Regulation of hydrogen peroxide-dependent gene expression in Rhodobacter sphaeroides: regulatory functions of OxyR

Abstract

Genome-wide transcriptome profiling was used to reveal hydrogen peroxide (H(2)O(2))-dependent regulatory mechanisms in the facultatively photosynthetic bacterium Rhodobacter sphaeroides. In this study we focused on the role of the OxyR protein, a known regulator of the H(2)O(2) response in bacteria. The transcriptome profiles of R. sphaeroides wild-type and oxyR mutant strains that were exposed to 1 mM H(2)O(2) for 7 min or were not exposed to H(2)O(2) were analyzed. Three classes of OxyR-dependent genes were identified based on their expression patterns in the wild type of oxyR mutant strains with differing predicted roles of oxidized and reduced OxyR as activators of transcription.

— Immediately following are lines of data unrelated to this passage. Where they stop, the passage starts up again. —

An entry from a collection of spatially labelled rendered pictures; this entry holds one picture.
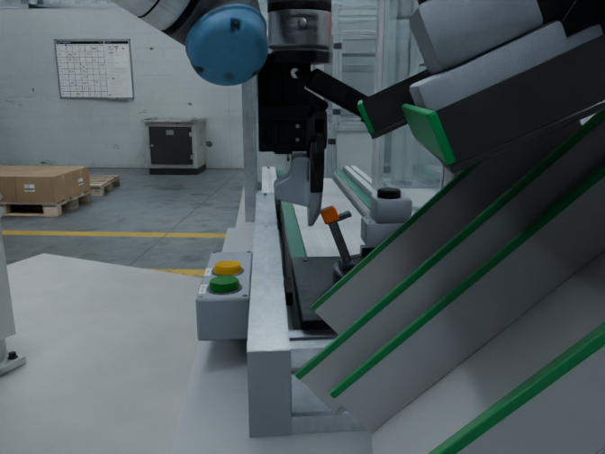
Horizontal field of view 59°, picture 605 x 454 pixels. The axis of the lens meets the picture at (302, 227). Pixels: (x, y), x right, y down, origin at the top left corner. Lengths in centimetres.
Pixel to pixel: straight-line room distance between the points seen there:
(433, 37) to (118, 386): 60
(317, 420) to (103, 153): 894
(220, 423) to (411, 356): 32
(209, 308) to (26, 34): 928
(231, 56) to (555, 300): 34
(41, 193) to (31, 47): 428
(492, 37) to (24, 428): 61
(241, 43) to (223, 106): 829
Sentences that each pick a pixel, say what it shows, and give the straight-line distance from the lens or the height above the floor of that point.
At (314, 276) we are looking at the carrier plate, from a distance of 74.
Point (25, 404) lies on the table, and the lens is 74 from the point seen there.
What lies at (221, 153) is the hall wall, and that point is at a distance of 885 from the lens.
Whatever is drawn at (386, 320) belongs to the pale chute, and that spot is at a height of 106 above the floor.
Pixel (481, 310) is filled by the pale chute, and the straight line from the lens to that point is 36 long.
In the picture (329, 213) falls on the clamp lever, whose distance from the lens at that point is 69.
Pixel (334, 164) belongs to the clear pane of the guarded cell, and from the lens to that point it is 204.
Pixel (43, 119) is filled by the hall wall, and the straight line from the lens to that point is 980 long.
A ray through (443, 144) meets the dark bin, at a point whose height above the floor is 120.
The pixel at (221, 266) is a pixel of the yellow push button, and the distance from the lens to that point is 79.
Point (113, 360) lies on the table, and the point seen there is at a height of 86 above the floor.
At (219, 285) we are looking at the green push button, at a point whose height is 97.
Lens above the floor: 122
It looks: 14 degrees down
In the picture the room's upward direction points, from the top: straight up
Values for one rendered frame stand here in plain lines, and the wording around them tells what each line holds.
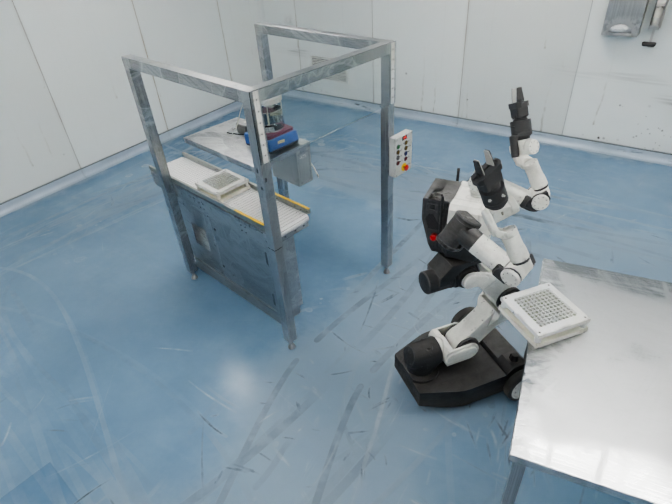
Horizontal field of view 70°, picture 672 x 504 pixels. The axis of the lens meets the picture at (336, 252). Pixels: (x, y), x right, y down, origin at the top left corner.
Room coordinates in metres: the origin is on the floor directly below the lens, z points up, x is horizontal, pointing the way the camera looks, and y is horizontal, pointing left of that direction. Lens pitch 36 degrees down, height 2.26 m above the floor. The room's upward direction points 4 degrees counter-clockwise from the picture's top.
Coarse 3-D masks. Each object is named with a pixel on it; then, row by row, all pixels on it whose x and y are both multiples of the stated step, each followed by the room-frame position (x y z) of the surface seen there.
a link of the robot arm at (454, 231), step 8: (448, 224) 1.60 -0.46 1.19; (456, 224) 1.57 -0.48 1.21; (440, 232) 1.62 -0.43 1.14; (448, 232) 1.58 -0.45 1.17; (456, 232) 1.56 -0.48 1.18; (464, 232) 1.55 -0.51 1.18; (472, 232) 1.54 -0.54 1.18; (480, 232) 1.55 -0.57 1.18; (448, 240) 1.56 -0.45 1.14; (456, 240) 1.55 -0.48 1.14; (464, 240) 1.53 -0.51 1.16; (472, 240) 1.52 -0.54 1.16
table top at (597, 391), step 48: (576, 288) 1.58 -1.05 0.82; (624, 288) 1.56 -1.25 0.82; (576, 336) 1.30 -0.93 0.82; (624, 336) 1.28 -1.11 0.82; (528, 384) 1.09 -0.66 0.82; (576, 384) 1.07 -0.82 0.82; (624, 384) 1.06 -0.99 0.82; (528, 432) 0.90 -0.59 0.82; (576, 432) 0.89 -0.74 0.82; (624, 432) 0.88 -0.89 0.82; (576, 480) 0.74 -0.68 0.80; (624, 480) 0.72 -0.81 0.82
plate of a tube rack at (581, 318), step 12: (540, 288) 1.52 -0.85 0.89; (552, 288) 1.51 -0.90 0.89; (504, 300) 1.46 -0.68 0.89; (564, 300) 1.43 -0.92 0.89; (516, 312) 1.38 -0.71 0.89; (528, 324) 1.31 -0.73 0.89; (552, 324) 1.30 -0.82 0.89; (564, 324) 1.30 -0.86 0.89; (576, 324) 1.30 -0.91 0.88; (540, 336) 1.25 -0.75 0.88
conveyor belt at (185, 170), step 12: (168, 168) 3.13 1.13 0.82; (180, 168) 3.11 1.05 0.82; (192, 168) 3.10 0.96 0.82; (204, 168) 3.09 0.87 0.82; (180, 180) 2.93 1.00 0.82; (192, 180) 2.91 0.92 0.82; (252, 192) 2.69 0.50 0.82; (228, 204) 2.56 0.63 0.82; (240, 204) 2.55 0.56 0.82; (252, 204) 2.53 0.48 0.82; (252, 216) 2.40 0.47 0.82; (288, 216) 2.37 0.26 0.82; (300, 216) 2.36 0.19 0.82; (288, 228) 2.26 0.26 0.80
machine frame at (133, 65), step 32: (256, 32) 3.58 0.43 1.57; (288, 32) 3.34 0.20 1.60; (320, 32) 3.15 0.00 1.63; (128, 64) 2.86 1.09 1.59; (160, 64) 2.66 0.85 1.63; (320, 64) 2.44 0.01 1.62; (224, 96) 2.22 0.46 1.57; (384, 128) 2.78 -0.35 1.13; (160, 160) 2.88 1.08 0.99; (256, 160) 2.10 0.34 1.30; (384, 160) 2.78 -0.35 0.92; (288, 192) 3.58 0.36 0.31; (384, 192) 2.78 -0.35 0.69; (384, 224) 2.78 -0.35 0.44; (192, 256) 2.90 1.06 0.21; (384, 256) 2.78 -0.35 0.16; (288, 288) 2.12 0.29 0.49; (288, 320) 2.09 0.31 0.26
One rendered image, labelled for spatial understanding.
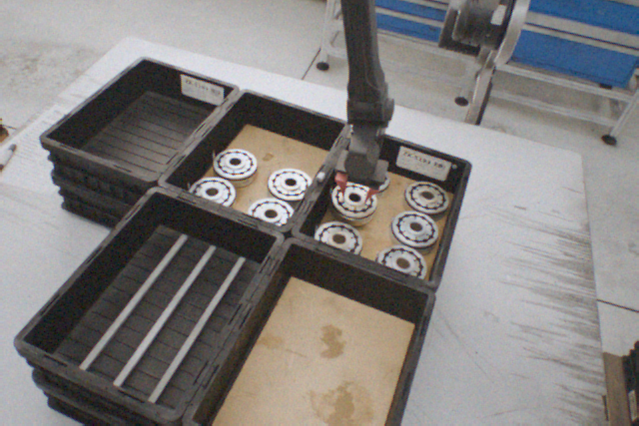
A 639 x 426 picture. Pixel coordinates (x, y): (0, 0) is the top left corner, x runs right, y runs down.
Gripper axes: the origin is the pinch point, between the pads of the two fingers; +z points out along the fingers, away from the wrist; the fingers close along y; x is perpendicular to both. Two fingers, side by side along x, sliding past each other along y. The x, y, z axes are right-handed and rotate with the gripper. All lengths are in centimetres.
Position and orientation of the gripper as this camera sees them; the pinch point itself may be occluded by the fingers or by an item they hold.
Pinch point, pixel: (354, 195)
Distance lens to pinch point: 121.0
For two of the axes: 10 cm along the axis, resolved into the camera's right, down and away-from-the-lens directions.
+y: 9.6, 2.7, -1.1
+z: -1.2, 7.0, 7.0
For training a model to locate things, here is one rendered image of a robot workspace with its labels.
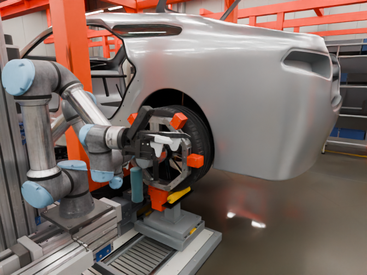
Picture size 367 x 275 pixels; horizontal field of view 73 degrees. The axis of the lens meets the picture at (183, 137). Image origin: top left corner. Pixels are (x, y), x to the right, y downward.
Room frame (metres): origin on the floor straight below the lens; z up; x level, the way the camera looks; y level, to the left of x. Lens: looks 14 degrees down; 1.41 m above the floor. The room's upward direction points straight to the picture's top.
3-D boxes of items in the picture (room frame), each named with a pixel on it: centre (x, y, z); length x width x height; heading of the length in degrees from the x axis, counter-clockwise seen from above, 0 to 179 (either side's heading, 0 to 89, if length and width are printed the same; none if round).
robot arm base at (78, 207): (1.01, 0.48, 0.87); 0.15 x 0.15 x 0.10
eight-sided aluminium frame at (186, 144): (1.75, 0.19, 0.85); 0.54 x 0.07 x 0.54; 57
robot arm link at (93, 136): (0.80, 0.28, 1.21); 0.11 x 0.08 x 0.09; 70
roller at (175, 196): (1.76, 0.03, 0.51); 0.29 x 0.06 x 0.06; 147
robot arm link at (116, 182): (1.35, 0.40, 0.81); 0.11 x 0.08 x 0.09; 12
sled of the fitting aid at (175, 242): (1.91, 0.12, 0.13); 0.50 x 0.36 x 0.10; 57
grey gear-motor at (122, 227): (1.95, 0.46, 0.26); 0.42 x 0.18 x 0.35; 147
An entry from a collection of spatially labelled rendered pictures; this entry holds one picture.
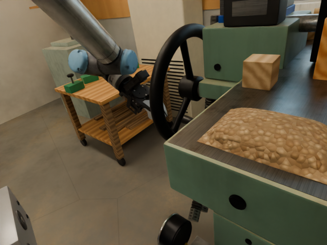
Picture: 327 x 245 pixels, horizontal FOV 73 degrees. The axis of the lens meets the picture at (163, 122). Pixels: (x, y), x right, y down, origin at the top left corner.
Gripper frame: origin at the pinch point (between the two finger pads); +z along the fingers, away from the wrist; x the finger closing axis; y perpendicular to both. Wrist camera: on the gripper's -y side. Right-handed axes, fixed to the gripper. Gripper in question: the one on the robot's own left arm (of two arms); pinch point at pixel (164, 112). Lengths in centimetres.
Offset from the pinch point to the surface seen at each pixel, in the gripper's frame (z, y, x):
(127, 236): 15, 69, 18
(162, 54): 2.0, -29.7, 14.8
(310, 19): 19.3, -44.3, 6.3
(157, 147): -16, 88, -45
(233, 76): 15.5, -33.4, 12.5
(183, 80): 4.9, -21.6, 7.2
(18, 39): -220, 116, -43
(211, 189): 24, -37, 35
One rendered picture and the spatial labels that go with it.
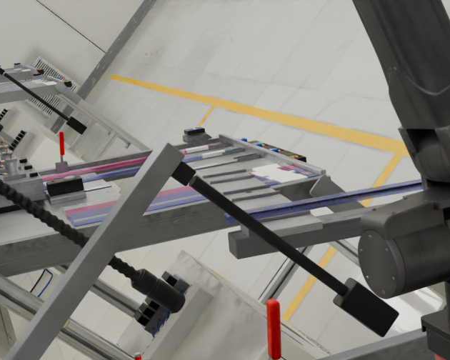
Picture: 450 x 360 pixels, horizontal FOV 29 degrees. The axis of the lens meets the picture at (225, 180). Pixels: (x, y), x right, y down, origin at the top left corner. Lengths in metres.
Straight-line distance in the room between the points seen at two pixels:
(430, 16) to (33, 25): 7.63
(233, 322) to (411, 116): 1.29
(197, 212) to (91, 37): 6.72
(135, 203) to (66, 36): 7.77
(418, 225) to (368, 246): 0.04
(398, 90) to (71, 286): 0.32
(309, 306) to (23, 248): 1.53
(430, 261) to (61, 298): 0.30
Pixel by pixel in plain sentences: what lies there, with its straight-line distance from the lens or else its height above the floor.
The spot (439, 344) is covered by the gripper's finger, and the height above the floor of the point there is 1.01.
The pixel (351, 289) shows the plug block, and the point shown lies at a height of 1.18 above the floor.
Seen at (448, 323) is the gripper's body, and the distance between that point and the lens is 0.78.
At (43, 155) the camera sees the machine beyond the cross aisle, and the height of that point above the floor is 0.57.
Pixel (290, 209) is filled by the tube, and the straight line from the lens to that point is 1.09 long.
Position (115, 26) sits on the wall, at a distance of 8.37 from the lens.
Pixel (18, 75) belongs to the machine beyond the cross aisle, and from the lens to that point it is 6.59.
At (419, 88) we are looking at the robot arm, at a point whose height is 1.19.
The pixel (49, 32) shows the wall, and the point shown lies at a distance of 8.27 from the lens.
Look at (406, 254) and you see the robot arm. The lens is 0.68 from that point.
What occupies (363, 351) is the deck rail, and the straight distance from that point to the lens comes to 0.96.
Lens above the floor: 1.50
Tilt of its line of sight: 21 degrees down
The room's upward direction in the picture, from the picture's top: 53 degrees counter-clockwise
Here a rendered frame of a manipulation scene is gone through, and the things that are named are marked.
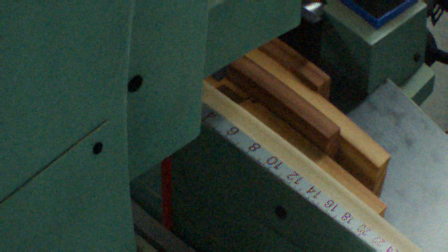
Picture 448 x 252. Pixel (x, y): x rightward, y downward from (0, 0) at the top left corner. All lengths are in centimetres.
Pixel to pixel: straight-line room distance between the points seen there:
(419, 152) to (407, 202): 6
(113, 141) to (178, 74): 10
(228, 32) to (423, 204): 23
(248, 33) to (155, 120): 12
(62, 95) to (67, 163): 5
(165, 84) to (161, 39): 4
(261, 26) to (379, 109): 18
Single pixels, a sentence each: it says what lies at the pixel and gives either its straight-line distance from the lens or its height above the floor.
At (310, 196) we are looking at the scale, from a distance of 82.
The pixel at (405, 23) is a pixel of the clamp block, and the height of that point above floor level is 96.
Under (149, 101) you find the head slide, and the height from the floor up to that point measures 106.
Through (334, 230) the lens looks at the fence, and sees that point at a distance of 81.
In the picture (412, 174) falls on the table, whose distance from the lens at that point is 92.
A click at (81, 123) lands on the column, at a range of 61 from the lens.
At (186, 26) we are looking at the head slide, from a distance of 71.
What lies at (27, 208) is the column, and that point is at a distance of 61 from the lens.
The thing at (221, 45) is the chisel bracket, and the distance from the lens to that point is 82.
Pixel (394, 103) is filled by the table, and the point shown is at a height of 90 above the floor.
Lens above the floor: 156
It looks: 45 degrees down
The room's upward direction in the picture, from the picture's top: 4 degrees clockwise
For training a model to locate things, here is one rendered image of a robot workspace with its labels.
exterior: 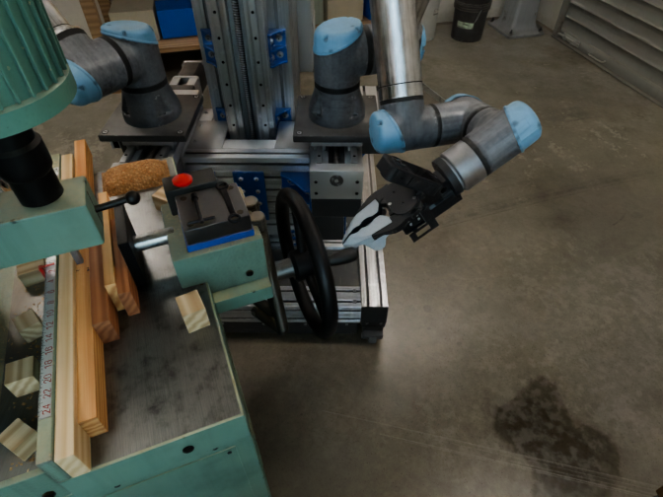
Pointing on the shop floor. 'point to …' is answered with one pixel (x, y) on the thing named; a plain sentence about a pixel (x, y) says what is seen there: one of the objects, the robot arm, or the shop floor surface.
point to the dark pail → (470, 20)
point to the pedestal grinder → (518, 20)
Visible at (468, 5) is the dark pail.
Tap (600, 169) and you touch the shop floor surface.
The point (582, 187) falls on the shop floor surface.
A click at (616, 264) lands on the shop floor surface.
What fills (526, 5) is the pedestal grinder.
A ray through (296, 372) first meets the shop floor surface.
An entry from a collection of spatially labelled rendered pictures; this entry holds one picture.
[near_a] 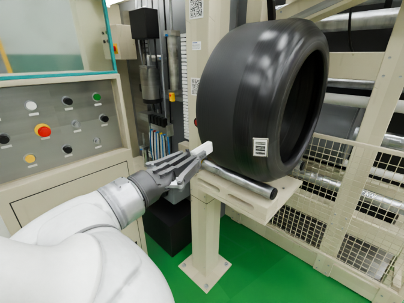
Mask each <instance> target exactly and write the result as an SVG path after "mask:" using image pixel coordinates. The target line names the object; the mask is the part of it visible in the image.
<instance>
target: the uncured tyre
mask: <svg viewBox="0 0 404 303"><path fill-rule="evenodd" d="M328 75H329V46H328V41H327V39H326V37H325V35H324V33H323V32H322V31H321V30H320V29H319V28H318V27H317V25H316V24H315V23H314V22H313V21H311V20H308V19H302V18H299V17H294V18H288V19H278V20H268V21H262V22H252V23H246V24H243V25H241V26H238V27H237V28H235V29H233V30H231V31H230V32H228V33H227V34H226V35H225V36H223V38H222V39H221V40H220V41H219V42H218V44H217V45H216V46H215V48H214V50H213V51H212V53H211V55H210V57H209V59H208V61H207V63H206V65H205V67H204V70H203V72H202V75H201V78H200V82H199V85H198V90H197V98H196V121H197V128H198V134H199V137H200V141H201V144H204V143H205V142H207V141H210V142H212V147H213V152H211V153H209V154H208V155H209V157H210V158H212V159H213V160H214V161H215V162H216V163H217V164H219V165H220V166H223V167H225V168H228V169H229V170H232V171H235V172H237V173H239V174H242V175H244V176H247V177H249V178H251V179H254V180H256V181H260V182H273V181H274V180H277V179H280V178H282V177H285V176H286V175H288V174H289V173H290V172H291V171H292V170H293V169H294V168H295V167H296V166H297V164H298V163H299V161H300V160H301V158H302V157H303V155H304V153H305V151H306V149H307V147H308V145H309V143H310V141H311V138H312V136H313V133H314V131H315V128H316V126H317V122H318V120H319V117H320V113H321V110H322V106H323V101H324V98H325V93H326V88H327V83H328ZM253 138H268V156H267V157H261V156H253Z"/></svg>
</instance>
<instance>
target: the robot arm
mask: <svg viewBox="0 0 404 303"><path fill-rule="evenodd" d="M185 150H186V152H185V153H184V152H183V151H182V150H181V151H178V152H175V153H173V154H171V155H168V156H165V157H163V158H160V159H158V160H155V161H151V162H147V163H146V166H147V170H139V171H137V172H135V173H133V174H132V175H130V176H129V177H127V178H125V177H119V178H117V179H116V180H114V181H112V182H110V183H108V184H107V185H105V186H103V187H100V188H99V189H98V190H96V191H93V192H91V193H89V194H86V195H81V196H78V197H75V198H73V199H71V200H69V201H66V202H65V203H63V204H60V205H59V206H57V207H54V208H53V209H51V210H49V211H48V212H46V213H44V214H42V215H41V216H39V217H38V218H36V219H34V220H33V221H31V222H30V223H29V224H27V225H26V226H24V227H23V228H21V229H20V230H19V231H18V232H17V233H15V234H14V235H13V236H12V237H11V238H9V239H8V238H6V237H2V236H0V303H175V302H174V298H173V295H172V293H171V290H170V287H169V285H168V283H167V281H166V279H165V277H164V276H163V274H162V272H161V271H160V270H159V268H158V267H157V266H156V265H155V263H154V262H153V261H152V260H151V259H150V257H149V256H148V255H147V254H146V253H145V252H144V251H143V250H142V249H141V248H140V247H139V246H138V245H137V244H136V243H135V242H134V241H133V240H132V239H130V238H129V237H127V236H125V235H124V234H123V233H122V232H120V231H121V230H122V229H125V228H126V227H127V226H128V225H129V224H131V223H132V222H134V221H135V220H136V219H138V218H139V217H140V216H142V215H143V214H144V213H145V208H147V207H149V206H150V205H151V204H153V203H154V202H156V201H157V200H158V199H159V198H160V196H161V194H162V193H163V192H166V191H169V190H170V189H171V188H178V190H179V192H182V191H183V190H184V188H185V185H186V184H187V183H188V182H189V181H190V180H191V179H192V178H193V176H194V175H195V174H196V173H197V172H198V171H199V169H200V168H201V160H202V159H204V158H205V157H206V156H207V155H208V154H209V153H211V152H213V147H212V142H210V141H207V142H205V143H204V144H202V145H200V146H199V147H197V148H195V149H193V150H191V151H189V149H185Z"/></svg>
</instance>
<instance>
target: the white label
mask: <svg viewBox="0 0 404 303"><path fill-rule="evenodd" d="M253 156H261V157H267V156H268V138H253Z"/></svg>
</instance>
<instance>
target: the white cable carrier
mask: <svg viewBox="0 0 404 303"><path fill-rule="evenodd" d="M180 37H184V38H181V41H184V42H182V43H181V54H184V55H182V61H185V63H182V69H184V70H182V73H185V74H182V76H183V77H185V78H182V80H183V81H182V84H185V85H182V87H183V91H184V92H183V94H185V95H183V101H184V102H183V104H184V105H183V107H184V108H183V110H184V111H183V114H185V115H184V117H185V118H184V120H185V121H184V123H185V124H184V129H185V130H184V132H185V138H186V139H189V125H188V124H189V122H188V121H189V120H188V82H187V80H188V78H187V59H186V58H187V56H186V34H180ZM184 58H185V59H184ZM184 98H186V99H184Z"/></svg>
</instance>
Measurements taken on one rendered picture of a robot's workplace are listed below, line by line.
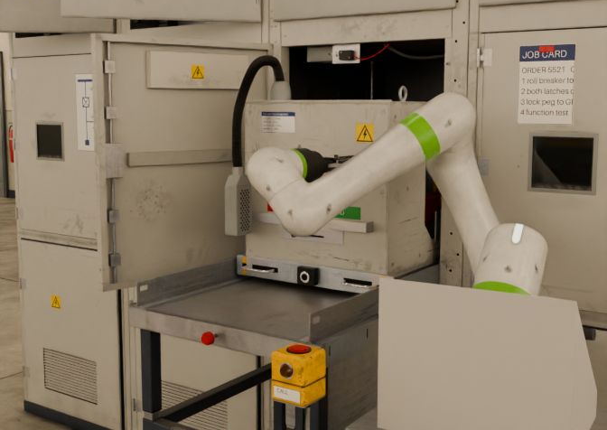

DNA binding studies revealed that OxyR binds upstream of class I genes, which are induced by H(2)O(2) and exhibit similar basal levels of expression in the wild-type and oxyR mutant strains. The effect of OxyR on class II genes, which are also induced by H(2)O(2) but exhibit significantly lower basal levels of expression in the wild-type strain than in the mutant, is indirect. Interestingly, reduced OxyR also activates expression of few genes (class III). The role of reduced OxyR as an activator is shown for the first time. Our data reveal that the OxyR-mediated response is fast and transient. In addition, we found that additional regulatory pathways are involved in the H(2)O(2) response.

FIG. 1.

Binding of oxidized OxyR (OxyR_ox) and reduced OxyR (OxyR_red) to the upstream regions of RSP1408 (A), RSP2638 (B), and RSP3751 (C), as determined by gel mobility shift assays. To generate reduced conditions, 200 mM DTT was added to the binding reaction mixtures. The following amounts of OxyR were added to the reaction mixture: 50 ng (lanes 1 and 4), 100 ng (lanes 2 and 5), and 150 ng (lanes 3 and 6). Lane C contained the control without OxyR.

FIG. 2.

(A) Footprint assay of oxidized OxyR (OxyR_ox) and reduced OxyR (OxyR_red) for the upstream region of the R. sphaeroides class III gene RSP3751. To generate reduced conditions, 200 mM DTT was added to the binding reaction mixtures. The regions protected by OxyR are indicated by vertical lines on the left; the numbers indicate the binding positions with respect to the translational start site. Lane c contained the control without OxyR. Lanes G, A, T, and C show the sequencing reaction. (B) Sequence of the upstream region of RSP3751. The start of the RSP3715 coding sequence is indicated by an arrow. Binding sites of reduced OxyR are underlined.

FIG. 3.

Model describing the OxyR mode of action for class I and class III genes. Based on microarray data and DNA-protein binding studies, we concluded that oxidized OxyR (in the presence of H₂O₂) and reduced OxyR (no-stress conditions) have the following direct effects on the expression of OxyR-dependent genes. For class I genes, OxyR activates gene expression in the presence of H₂O₂. Class I genes are activated by binding of oxidized OxyR to the upstream region, whereas under no-stress conditions reduced OxyR binds to the DNA but has no regulatory effect on the expression of these genes. For class III genes, reduced OxyR binds to the upstream regions and activates class III genes under no-stress conditions. Oxidized OxyR does not bind or only weakly binds to the upstream region of these genes, and gene expression decreases in the presence of H₂O₂.